Items listed in a dataset
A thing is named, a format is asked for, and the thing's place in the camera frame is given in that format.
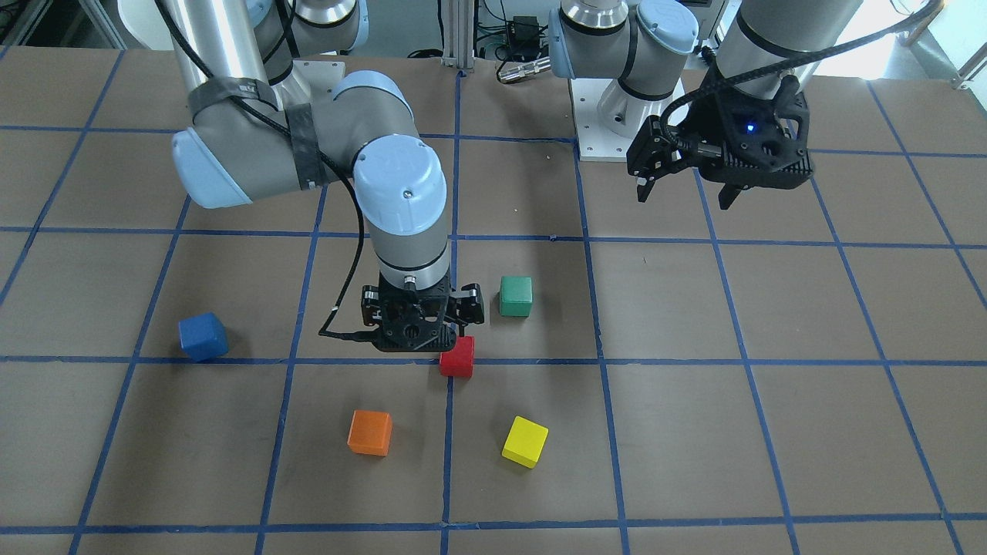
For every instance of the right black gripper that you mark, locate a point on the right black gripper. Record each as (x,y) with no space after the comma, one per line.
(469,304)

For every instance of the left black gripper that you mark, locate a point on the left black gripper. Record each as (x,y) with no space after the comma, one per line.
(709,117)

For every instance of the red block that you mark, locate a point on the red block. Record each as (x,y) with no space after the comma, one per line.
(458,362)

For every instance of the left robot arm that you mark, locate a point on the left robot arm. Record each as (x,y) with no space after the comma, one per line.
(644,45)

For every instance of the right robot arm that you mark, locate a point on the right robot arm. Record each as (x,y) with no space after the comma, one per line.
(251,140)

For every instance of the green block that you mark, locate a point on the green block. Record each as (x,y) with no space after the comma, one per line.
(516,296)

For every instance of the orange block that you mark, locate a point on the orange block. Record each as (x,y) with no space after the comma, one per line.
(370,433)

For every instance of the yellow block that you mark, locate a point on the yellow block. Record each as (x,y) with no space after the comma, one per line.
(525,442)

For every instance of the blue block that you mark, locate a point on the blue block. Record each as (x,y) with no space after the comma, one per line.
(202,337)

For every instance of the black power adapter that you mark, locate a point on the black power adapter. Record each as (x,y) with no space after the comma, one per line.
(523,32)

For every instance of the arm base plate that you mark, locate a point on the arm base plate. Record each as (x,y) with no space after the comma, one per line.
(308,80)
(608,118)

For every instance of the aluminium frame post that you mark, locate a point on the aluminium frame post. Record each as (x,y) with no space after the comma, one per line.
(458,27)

...

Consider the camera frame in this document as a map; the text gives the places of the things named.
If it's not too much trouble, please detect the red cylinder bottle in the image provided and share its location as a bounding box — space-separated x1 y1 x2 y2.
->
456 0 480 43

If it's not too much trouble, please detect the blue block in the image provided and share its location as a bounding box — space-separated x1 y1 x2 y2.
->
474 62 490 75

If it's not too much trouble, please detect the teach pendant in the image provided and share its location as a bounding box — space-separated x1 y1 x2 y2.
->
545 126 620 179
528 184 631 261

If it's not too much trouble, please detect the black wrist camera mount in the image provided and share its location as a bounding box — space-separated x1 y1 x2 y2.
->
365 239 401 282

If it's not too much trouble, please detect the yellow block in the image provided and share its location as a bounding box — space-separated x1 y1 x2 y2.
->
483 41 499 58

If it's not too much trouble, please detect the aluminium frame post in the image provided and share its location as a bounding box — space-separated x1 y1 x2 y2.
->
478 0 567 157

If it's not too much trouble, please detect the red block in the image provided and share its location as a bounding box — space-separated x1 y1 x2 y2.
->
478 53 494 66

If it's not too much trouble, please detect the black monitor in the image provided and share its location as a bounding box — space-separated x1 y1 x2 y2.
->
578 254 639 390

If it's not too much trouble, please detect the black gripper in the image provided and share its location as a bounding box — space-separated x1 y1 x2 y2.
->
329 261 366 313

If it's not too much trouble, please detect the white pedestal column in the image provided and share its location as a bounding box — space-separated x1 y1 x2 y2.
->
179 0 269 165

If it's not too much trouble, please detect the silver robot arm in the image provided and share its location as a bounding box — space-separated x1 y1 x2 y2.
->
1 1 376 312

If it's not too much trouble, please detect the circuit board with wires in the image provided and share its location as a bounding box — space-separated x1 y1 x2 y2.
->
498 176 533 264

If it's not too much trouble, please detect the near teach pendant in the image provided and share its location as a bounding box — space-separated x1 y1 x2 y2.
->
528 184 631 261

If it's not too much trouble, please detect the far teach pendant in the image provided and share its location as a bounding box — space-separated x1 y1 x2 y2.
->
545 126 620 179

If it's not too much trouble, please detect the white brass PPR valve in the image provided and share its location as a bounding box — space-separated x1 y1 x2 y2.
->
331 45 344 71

▶ _What the exercise asks_: Which lines hold the string "named"? Copy all of them from the data above.

▶ _Task solution_:
A thing is named, a format is asked for, and the thing's place in the camera frame is given in that format.
Consider the camera frame in this document as a map; the text gives the places of the things named.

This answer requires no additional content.